TASK ITEM:
The word "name" marks the lines to report; pull each of them from the listing.

(STORED DATA begins)

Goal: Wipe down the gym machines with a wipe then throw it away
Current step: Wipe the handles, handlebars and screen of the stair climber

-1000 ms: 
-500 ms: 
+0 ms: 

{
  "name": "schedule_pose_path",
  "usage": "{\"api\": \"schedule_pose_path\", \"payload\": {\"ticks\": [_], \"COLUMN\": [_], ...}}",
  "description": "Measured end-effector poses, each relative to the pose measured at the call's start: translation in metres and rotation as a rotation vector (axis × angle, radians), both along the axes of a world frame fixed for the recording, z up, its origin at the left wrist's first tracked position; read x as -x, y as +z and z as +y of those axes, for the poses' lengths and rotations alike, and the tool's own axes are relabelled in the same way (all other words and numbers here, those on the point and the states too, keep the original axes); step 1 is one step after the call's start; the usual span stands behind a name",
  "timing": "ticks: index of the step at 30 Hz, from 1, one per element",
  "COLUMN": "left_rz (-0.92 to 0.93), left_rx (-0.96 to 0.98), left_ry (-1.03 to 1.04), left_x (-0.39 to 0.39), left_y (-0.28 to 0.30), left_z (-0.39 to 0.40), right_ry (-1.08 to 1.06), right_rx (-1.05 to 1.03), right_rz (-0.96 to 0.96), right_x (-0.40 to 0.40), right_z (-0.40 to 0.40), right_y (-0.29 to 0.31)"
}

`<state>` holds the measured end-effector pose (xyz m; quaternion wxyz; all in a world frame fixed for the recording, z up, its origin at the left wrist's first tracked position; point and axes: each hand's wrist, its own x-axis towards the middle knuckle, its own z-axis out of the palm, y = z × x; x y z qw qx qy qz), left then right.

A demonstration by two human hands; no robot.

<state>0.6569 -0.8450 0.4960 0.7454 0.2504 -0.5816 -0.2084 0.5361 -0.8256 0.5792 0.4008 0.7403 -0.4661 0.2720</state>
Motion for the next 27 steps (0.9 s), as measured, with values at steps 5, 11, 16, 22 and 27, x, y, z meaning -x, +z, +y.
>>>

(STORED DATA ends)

TASK OUTPUT:
  "name": "schedule_pose_path",
  "description": "Measured end-effector poses, each relative to the pose measured at the call's start: translation in metres and rotation as a rotation vector (axis × angle, radians), both along the axes of a world frame fixed for the recording, z up, its origin at the left wrist's first tracked position; read x as -x, y as +z and z as +y of those axes, for the poses' lengths and rotations alike, and the tool's own axes are relabelled in the same way (all other words and numbers here, those on the point and the states too, keep the original axes); step 1 is one step after the call's start; the usual span stands behind a name",

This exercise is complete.